Verified this bug with 4.2.0-0.nightly-2019-11-24-111327, and PASS. On bootstrap: # env|grep -i proxy |grep api NO_PROXY=.cluster.local,.svc,.us-east-2.compute.internal,10.0.0.0/16,10.128.0.0/14,127.0.0.1,169.254.169.254,172.30.0.0/16,api-int.jialiu421.qe.devcluster.openshift.com,etcd-0.jialiu421.qe.devcluster.openshift.com,etcd-1.jialiu421.qe.devcluster.openshift.com,etcd-2.jialiu421.qe.devcluster.openshift.com,localhost,test.no-proxy.com # cat /opt/openshift/auth/kubeconfig|grep api server: https://api-int.jialiu421.qe.devcluster.openshift.com:6443
*** Bug 1776767 has been marked as a duplicate of this bug. ***
During testing, found another issue - bz#1776767. In that bug, I found proxies.config.openshift.io still have api listed in NO_PROXY. # oc get proxy cluster -o jsonpath='{.status.noProxy}' .cluster.local,.svc,.us-east-2.compute.internal,10.0.0.0/16,10.128.0.0/14,127.0.0.1,169.254.169.254,172.30.0.0/16,api-int.jialiu425.qe.devcluster.openshift.com,api.jialiu425.qe.devcluster.openshift.com,etcd-0.jialiu425.qe.devcluster.openshift.com,etcd-1.jialiu425.qe.devcluster.openshift.com,etcd-2.jialiu425.qe.devcluster.openshift.com,localhost,test.no-proxy.comYou have new mai That make me remember https://bugzilla.redhat.com/show_bug.cgi?id=1758663#c8. That means to fix this bug, also need merge PR for https://bugzilla.redhat.com/show_bug.cgi?id=1758663 and https://bugzilla.redhat.com/show_bug.cgi?id=1758656 together, only when the 3 PR is merged, this bug may be fixed.
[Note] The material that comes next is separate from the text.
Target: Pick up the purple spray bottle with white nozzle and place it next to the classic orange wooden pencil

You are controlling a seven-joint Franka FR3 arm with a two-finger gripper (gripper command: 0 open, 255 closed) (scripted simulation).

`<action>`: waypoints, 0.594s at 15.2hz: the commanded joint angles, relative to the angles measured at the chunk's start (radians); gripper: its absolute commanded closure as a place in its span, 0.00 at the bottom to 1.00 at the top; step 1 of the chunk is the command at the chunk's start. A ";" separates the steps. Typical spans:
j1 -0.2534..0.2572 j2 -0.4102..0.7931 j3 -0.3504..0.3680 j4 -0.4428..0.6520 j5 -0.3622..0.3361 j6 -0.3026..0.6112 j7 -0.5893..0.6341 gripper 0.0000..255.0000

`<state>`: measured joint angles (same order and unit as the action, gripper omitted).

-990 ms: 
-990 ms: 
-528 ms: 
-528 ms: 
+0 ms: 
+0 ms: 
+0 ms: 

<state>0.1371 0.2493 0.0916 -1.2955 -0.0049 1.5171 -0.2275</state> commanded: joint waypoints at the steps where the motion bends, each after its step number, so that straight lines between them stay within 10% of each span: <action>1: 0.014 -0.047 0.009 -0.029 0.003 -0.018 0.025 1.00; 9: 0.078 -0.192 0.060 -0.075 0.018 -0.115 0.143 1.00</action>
Verified this bug with 4.2.0-0.nightly-2019-11-27-004055, and PASS. On bootstrap: # env|grep api NO_PROXY=.cluster.local,.svc,.us-east-2.compute.internal,10.0.0.0/16,10.128.0.0/14,127.0.0.1,169.254.169.254,172.30.0.0/16,api-int.jialiu42.qe.devcluster.openshift.com,etcd-0.jialiu42.qe.devcluster.openshift.com,etcd-1.jialiu42.qe.devcluster.openshift.com,etcd-2.jialiu42.qe.devcluster.openshift.com,localhost,test.no-proxy.com In cluster: # oc get proxy cluster -o jsonpath='{.status.noProxy}'|grep api .cluster.local,.svc,.us-east-2.compute.internal,10.0.0.0/16,10.128.0.0/14,127.0.0.1,169.254.169.254,172.30.0.0/16,api-int.jialiu42.qe.devcluster.openshift.com,etcd-0.jialiu42.qe.devcluster.openshift.com,etcd-1.jialiu42.qe.devcluster.openshift.com,etcd-2.jialiu42.qe.devcluster.openshift.com,localhost,test.no-proxy.com But 4.2.0-0.nightly-2019-11-27-00405 is marked as `Rejected` in https://openshift-release.svc.ci.openshift.org/, once another acceptable build is shown, will re-test.
Re-test this bug with 4.2.0-0.nightly-2019-11-27-102509, and PASS with the same result as comment 5.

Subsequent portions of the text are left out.